29.10.2015
Schneller und reproduzierbarer Zellaufschluss (Bead Beating)
Dr. Tanja Hanke, Retsch GmbH
Eine wichtige Methode in der biologischen Grundlagenforschung, der angewandten Biotechnologie oder medizinischen Forschung ist der Zellaufschluss von Bakterien und Hefen, um die Nukleinsäuren (DNA und RNA) oder die Zellproteine zu untersuchen. Für die Isolierung von DNA oder RNA wird meist nur eine kleine Menge Zellmaterial von unter 1 ml benötigt. Für die Extraktion von Proteinen aus Bakterien, Hefen, Pilzen oder Algen jedoch braucht man häufig größere Mengen Zellsuspension. Eine sehr effiziente Aufschlussmethode ist das sogenannte "Bead Beating", bei dem kleine Glaskugeln in Reaktionsgefäßen Zellsuspensionen durch mechanische Effekte aufschließen. Häufig wird das Reaktionsgefäß dabei über einen Vortexer gehalten, so dass die Zellsuspension mit den Glaskügelchen im Gefäß aufgewirbelt wird und so die Zellen aufgeschert werden. Bei größeren Probendurchsätzen oder längeren Aufschlusszeiten von bis zu 10 Minuten ist diese Methode jedoch zeitaufwändig und fehleranfällig. Reproduzierbarer und schneller geht es mit einer Schwingmühle MM 400 von Retsch kombiniert mit dem Falcon-Tube Adapter, der bis zu 8 Falcons gleichzeitig fassen kann. Dies wird im Folgenden am Beispiel von Hefezellen (Saccharomyces cerevisiae) und Mikroalgen (Thalassiosira pseudonana und Phaeodactylum tricornutum) gezeigt.

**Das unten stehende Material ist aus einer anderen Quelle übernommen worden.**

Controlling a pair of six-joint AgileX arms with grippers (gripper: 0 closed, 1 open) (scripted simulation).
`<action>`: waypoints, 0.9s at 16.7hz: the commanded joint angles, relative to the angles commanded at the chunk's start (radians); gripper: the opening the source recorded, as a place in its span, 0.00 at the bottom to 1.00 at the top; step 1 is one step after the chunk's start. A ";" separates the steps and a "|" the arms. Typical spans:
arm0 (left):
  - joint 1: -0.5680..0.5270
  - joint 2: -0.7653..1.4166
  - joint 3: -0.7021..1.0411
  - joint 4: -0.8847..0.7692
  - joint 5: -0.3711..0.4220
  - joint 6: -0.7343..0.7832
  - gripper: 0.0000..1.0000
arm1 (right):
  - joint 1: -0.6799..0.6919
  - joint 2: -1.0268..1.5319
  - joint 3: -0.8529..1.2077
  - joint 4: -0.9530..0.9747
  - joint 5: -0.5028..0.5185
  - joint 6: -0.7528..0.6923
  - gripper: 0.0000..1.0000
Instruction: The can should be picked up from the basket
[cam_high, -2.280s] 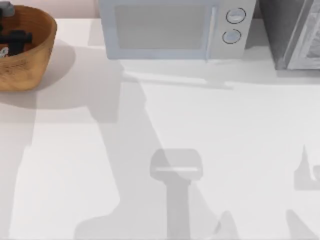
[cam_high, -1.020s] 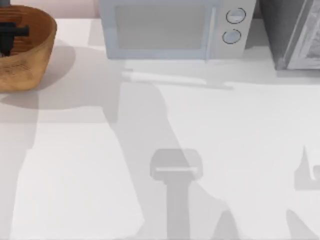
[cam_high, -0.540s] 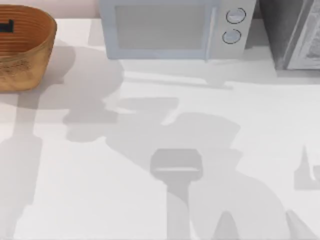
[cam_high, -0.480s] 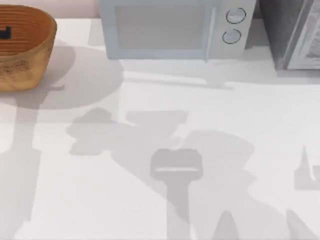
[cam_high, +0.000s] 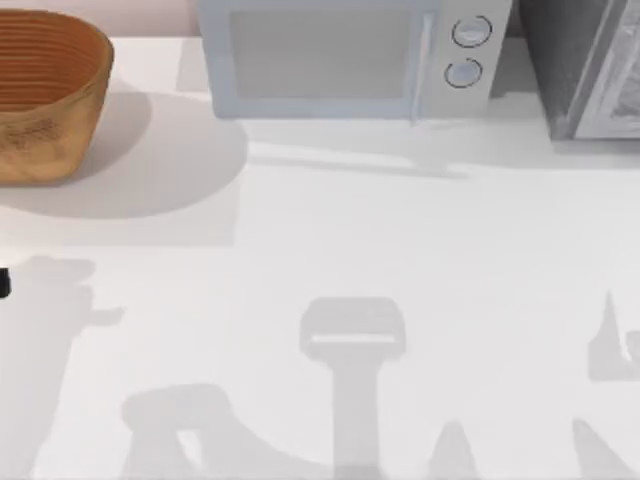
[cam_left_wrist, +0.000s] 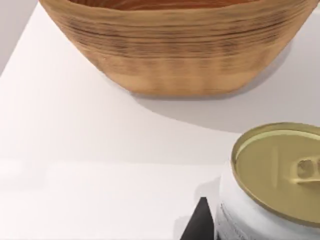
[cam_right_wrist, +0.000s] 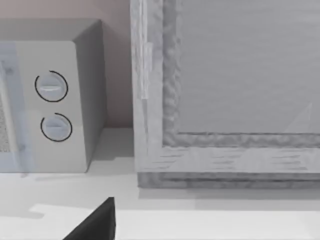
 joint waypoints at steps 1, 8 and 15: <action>-0.002 -0.104 -0.089 0.048 0.010 -0.008 0.00 | 0.000 0.000 0.000 0.000 0.000 0.000 1.00; -0.004 -0.581 -0.458 0.323 0.088 -0.049 0.00 | 0.000 0.000 0.000 0.000 0.000 0.000 1.00; -0.002 -0.622 -0.484 0.357 0.098 -0.051 0.00 | 0.000 0.000 0.000 0.000 0.000 0.000 1.00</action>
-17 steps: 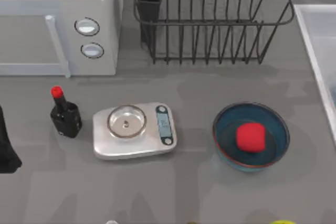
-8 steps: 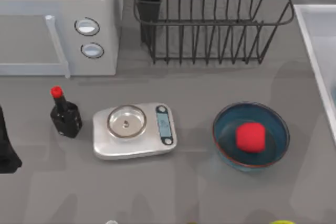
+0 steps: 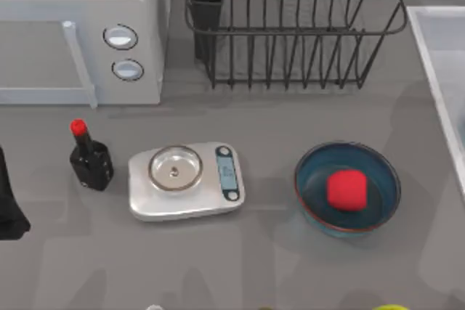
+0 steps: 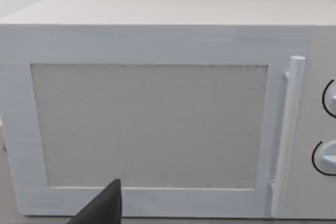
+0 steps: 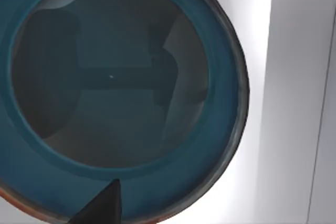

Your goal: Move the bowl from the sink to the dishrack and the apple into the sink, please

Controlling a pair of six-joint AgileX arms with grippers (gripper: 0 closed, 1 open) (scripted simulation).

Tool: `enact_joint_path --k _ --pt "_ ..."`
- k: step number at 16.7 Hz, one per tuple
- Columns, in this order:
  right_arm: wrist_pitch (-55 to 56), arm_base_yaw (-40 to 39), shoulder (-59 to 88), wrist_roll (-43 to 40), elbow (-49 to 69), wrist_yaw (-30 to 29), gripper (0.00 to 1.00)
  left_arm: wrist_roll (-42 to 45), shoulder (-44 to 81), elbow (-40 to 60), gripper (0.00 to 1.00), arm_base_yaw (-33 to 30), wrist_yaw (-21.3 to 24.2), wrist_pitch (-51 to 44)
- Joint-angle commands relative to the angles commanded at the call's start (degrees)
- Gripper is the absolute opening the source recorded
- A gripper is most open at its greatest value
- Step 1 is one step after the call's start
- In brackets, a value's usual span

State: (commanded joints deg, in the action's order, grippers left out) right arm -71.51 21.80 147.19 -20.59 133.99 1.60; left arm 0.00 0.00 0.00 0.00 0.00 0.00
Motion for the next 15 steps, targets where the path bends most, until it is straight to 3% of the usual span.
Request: enact_joint_path --k 9,14,15 --pt "14.46 -0.10 7.32 0.42 -6.84 -0.15 1.00 0.00 0.00 0.00 1.00 0.00 0.00 0.00" --pt "15.34 -0.11 7.93 0.43 -7.33 -0.16 1.00 0.00 0.00 0.00 1.00 0.00 0.00 0.00" --pt "15.34 -0.11 7.93 0.43 -7.33 -0.16 0.92 0.00 0.00 0.00 1.00 0.00 0.00 0.00"
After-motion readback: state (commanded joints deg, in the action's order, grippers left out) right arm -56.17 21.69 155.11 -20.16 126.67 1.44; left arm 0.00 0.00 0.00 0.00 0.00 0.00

Aufschluss von Hefesuspensionen
Die Abteilung der Systembiochemie der Ruhr-Universität Bochum beschäftigt sich mit Zellbestandteilen, den sogenannten Peroxisomen. Diese sind u.a. an Abbauprozessen von Fettsäuren in eukaryotischen Zellen beteiligt. Ist die Funktion der Peroxisomen gestört, kann das zu schweren Stoffwechselstörungen führen. Um die Funktionsweise der Peroxisomen besser zu verstehen, untersucht die Promotionsstudentin Anna Chan Transportprozesse von Zellinhaltsstoffen in und aus den Peroxisomen am Beispiel des Modellorganismus Saccharomyces cerevisiae. Hierzu ist es nötig, größere Volumina von ca. 20 ml Zellsuspension aufzuschließen, um dann die Funktionalität bestimmter Zellproteine untersuchen zu können. Bisher erfolgte der Zellaufschluss im Institut durch einfaches Vortexen von jeweils 4 g Hefen mit 12 g Aufschlusspuffer und 16 g Glaskugeln (0,5 - 0,75 mm Durchmesser) im 50 ml Falcon für 12 x 1 min mit 1 min Zwischenkühlung auf Eis. Sollten mehrere Proben parallel aufgeschlossen werden, mussten viele Personen an mehreren Vortexern zeitgleich arbeiten. Außerdem war ein Wechsel der Proben zwischen den einzelnen Personen notwendig, um geräte- und personenbedingte Unterschiede auszugleichen.